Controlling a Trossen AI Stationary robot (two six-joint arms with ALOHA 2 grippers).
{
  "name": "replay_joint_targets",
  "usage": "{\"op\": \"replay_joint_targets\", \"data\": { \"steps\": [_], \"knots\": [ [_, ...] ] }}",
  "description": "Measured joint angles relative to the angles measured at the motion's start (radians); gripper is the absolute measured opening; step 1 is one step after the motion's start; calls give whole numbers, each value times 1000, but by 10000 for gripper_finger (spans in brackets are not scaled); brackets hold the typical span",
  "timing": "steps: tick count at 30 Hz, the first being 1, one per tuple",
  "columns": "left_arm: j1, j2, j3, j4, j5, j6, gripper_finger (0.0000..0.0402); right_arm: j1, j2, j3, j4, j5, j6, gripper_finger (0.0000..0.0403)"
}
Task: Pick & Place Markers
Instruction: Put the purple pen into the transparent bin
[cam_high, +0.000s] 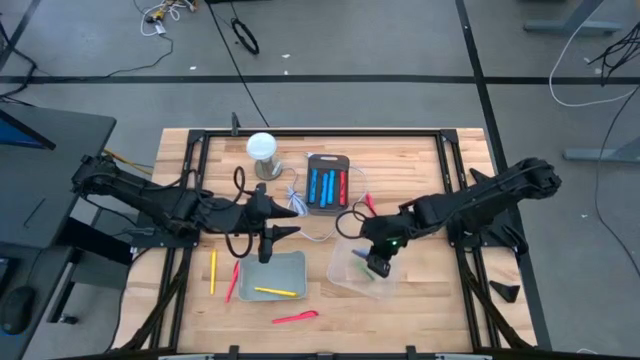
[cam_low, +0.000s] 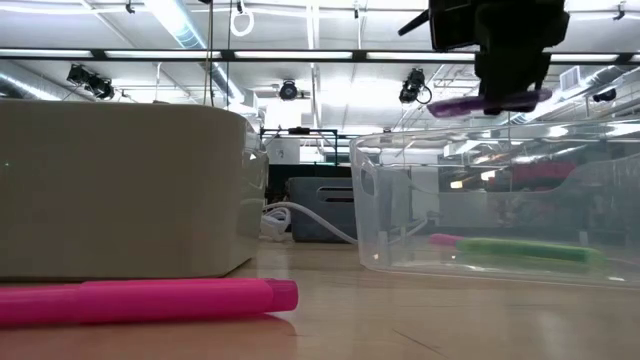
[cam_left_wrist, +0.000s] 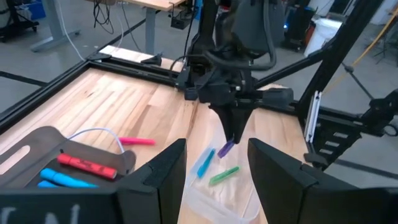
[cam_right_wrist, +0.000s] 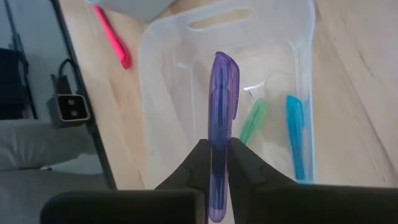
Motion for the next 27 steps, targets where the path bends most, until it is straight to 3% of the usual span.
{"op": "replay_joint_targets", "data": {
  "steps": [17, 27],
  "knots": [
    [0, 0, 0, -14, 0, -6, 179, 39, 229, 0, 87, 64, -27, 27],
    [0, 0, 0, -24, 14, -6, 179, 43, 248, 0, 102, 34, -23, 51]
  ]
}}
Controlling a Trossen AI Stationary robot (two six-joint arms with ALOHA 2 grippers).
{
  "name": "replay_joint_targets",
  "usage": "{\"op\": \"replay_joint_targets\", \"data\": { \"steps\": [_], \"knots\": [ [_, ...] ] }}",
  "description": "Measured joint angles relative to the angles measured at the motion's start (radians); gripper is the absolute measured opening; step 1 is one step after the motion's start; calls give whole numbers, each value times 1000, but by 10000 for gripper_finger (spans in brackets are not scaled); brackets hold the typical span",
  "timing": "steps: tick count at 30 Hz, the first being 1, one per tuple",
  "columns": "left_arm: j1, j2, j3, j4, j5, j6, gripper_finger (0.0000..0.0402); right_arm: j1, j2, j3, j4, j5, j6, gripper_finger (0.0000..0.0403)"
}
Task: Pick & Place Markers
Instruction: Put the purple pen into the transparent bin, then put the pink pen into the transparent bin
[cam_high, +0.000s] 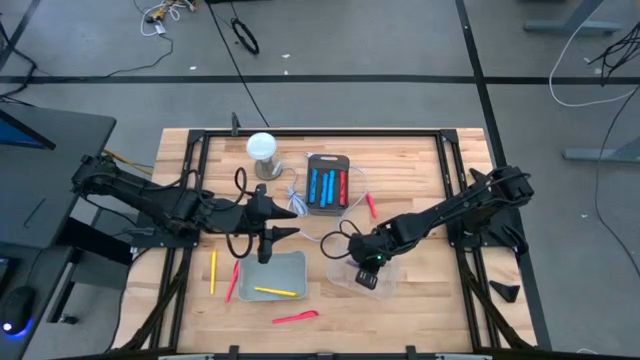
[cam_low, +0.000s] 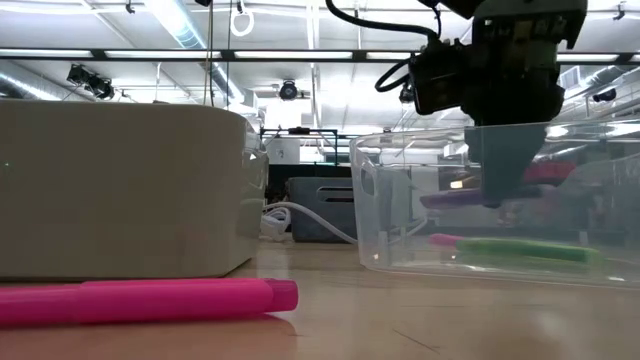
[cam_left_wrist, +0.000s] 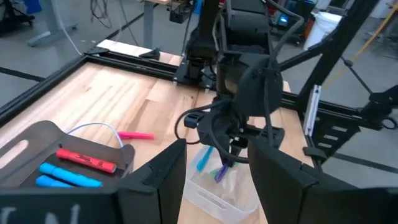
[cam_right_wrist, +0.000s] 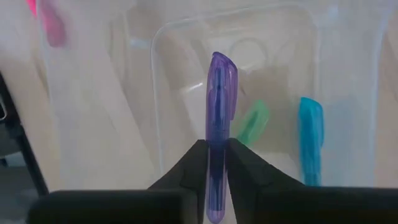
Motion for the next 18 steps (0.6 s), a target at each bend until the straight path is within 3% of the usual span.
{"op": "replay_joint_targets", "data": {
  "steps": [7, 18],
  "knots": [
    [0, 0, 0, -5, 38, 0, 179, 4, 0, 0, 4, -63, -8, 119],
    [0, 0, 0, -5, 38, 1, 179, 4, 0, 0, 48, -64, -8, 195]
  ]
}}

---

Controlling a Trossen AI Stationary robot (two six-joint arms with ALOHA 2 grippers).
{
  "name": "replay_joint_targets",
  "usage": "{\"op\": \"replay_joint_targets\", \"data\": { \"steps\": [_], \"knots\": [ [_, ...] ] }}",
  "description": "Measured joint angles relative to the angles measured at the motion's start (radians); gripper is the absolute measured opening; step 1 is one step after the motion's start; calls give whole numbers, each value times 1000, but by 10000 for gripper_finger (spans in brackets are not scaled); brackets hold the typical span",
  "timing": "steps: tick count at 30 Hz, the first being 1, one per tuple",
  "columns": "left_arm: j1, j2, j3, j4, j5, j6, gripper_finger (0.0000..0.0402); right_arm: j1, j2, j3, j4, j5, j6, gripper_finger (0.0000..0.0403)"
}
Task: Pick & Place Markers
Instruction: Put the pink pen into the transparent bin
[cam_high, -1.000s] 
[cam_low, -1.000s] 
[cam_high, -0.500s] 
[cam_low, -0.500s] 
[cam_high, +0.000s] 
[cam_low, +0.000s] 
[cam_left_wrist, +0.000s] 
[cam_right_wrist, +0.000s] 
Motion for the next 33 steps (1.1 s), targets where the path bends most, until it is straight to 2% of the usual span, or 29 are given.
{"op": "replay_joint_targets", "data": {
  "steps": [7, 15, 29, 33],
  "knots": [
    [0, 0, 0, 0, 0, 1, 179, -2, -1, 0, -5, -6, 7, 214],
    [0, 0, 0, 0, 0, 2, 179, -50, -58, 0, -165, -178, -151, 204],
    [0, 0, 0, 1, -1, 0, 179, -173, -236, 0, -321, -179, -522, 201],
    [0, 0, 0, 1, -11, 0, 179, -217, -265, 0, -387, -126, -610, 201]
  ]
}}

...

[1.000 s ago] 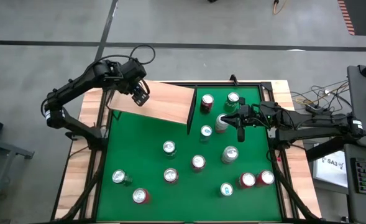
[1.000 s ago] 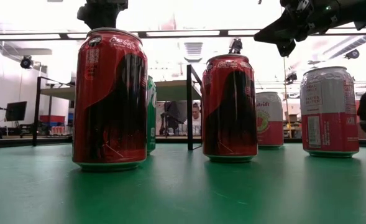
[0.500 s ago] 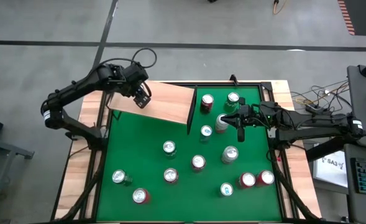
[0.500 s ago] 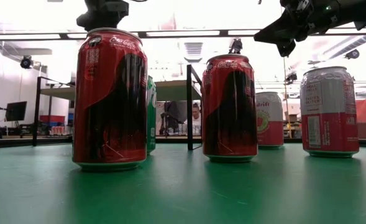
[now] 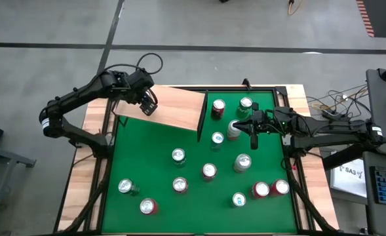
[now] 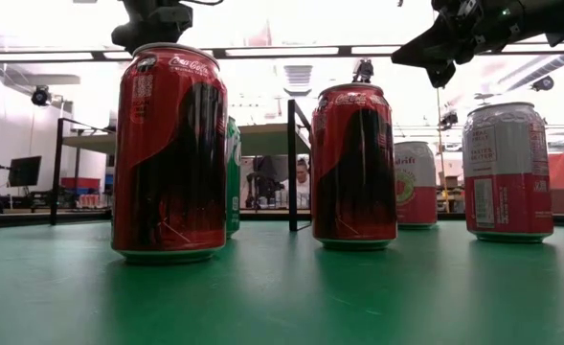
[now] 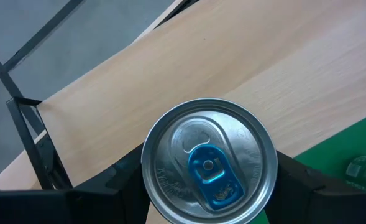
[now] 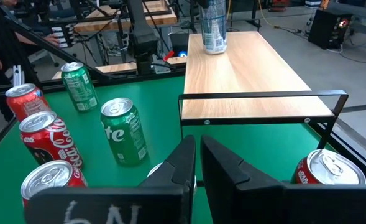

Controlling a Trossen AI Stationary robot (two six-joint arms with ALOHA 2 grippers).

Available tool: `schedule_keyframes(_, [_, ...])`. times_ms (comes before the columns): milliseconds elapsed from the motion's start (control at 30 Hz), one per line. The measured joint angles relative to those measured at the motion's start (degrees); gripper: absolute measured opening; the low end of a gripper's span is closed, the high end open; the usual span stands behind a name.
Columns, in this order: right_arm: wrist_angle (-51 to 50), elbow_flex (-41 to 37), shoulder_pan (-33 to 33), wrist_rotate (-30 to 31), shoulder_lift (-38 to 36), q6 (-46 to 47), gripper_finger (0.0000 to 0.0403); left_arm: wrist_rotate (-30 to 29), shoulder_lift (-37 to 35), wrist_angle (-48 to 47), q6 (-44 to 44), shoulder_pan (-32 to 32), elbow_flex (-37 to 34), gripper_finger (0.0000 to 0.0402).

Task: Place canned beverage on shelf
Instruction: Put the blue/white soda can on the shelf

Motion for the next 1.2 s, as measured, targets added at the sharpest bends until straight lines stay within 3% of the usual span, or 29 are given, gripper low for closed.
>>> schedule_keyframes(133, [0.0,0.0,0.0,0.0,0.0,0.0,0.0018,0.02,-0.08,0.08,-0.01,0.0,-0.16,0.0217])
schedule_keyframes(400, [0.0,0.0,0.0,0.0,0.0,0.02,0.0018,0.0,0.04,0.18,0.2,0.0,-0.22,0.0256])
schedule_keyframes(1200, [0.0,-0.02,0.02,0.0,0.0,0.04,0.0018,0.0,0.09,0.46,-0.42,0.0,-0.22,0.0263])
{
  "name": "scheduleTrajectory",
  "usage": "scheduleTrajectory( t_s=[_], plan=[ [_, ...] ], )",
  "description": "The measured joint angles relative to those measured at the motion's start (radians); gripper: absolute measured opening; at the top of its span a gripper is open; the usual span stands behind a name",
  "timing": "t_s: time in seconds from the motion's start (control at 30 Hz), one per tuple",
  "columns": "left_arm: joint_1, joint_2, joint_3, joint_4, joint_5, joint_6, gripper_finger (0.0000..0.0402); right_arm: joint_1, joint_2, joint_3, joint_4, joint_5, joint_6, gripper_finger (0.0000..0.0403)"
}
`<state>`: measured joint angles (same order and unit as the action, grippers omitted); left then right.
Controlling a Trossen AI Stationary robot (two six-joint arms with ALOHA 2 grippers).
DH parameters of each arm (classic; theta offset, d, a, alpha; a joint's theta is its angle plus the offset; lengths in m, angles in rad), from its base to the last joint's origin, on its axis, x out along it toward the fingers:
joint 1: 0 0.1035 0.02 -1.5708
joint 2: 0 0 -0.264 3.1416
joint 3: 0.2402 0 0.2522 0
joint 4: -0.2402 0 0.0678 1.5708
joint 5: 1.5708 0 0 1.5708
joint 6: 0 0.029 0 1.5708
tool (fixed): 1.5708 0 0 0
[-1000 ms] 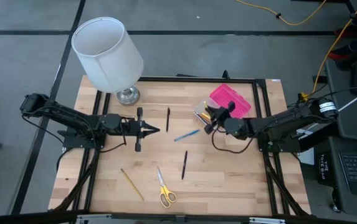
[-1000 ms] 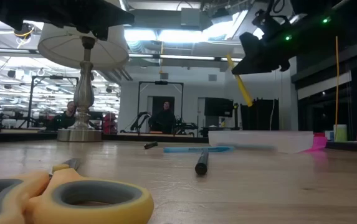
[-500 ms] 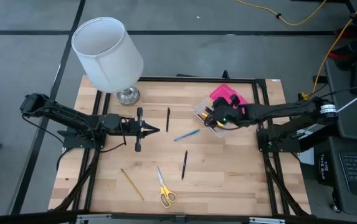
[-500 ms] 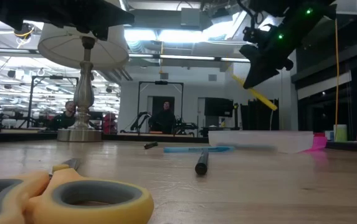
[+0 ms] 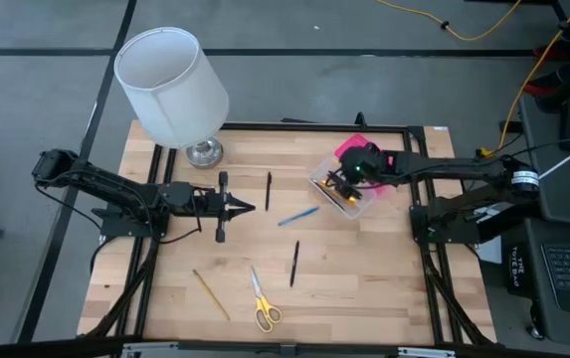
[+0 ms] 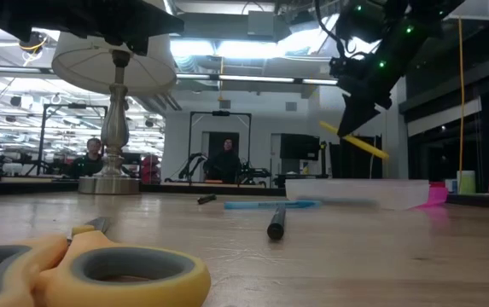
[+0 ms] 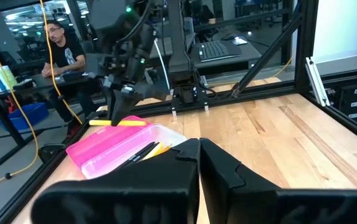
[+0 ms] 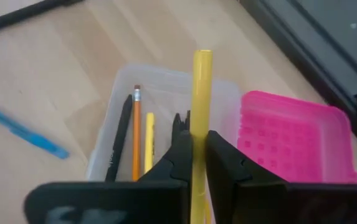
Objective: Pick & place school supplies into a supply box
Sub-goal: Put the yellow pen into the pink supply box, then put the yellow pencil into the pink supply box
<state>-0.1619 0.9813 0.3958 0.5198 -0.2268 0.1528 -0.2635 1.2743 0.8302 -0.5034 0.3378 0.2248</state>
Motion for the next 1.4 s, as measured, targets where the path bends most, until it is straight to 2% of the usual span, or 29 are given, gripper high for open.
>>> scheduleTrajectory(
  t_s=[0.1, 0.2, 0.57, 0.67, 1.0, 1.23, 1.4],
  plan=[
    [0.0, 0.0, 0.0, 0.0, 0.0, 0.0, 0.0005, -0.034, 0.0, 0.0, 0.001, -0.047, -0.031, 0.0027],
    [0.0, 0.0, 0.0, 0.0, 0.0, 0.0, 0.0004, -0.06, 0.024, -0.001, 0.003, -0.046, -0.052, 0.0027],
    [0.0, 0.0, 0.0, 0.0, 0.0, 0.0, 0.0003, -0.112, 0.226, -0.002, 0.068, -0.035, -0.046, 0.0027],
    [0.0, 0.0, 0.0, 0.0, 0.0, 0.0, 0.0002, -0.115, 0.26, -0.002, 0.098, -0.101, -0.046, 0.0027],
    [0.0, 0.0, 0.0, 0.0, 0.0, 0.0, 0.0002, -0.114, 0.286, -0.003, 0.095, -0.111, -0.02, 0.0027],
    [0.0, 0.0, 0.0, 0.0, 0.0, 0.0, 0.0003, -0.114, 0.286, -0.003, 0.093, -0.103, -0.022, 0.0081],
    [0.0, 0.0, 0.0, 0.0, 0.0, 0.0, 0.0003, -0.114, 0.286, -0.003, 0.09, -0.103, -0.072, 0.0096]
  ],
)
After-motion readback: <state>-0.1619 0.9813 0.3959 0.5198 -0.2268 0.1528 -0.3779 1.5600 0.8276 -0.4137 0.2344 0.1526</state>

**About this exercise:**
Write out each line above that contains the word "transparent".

**Solution to this task:**
Instruction: Put the purple pen into the transparent bin
Instruction: Put the purple pen into the transparent bin, then put the pink pen into the transparent bin
Instruction: Put the pink pen into the transparent bin

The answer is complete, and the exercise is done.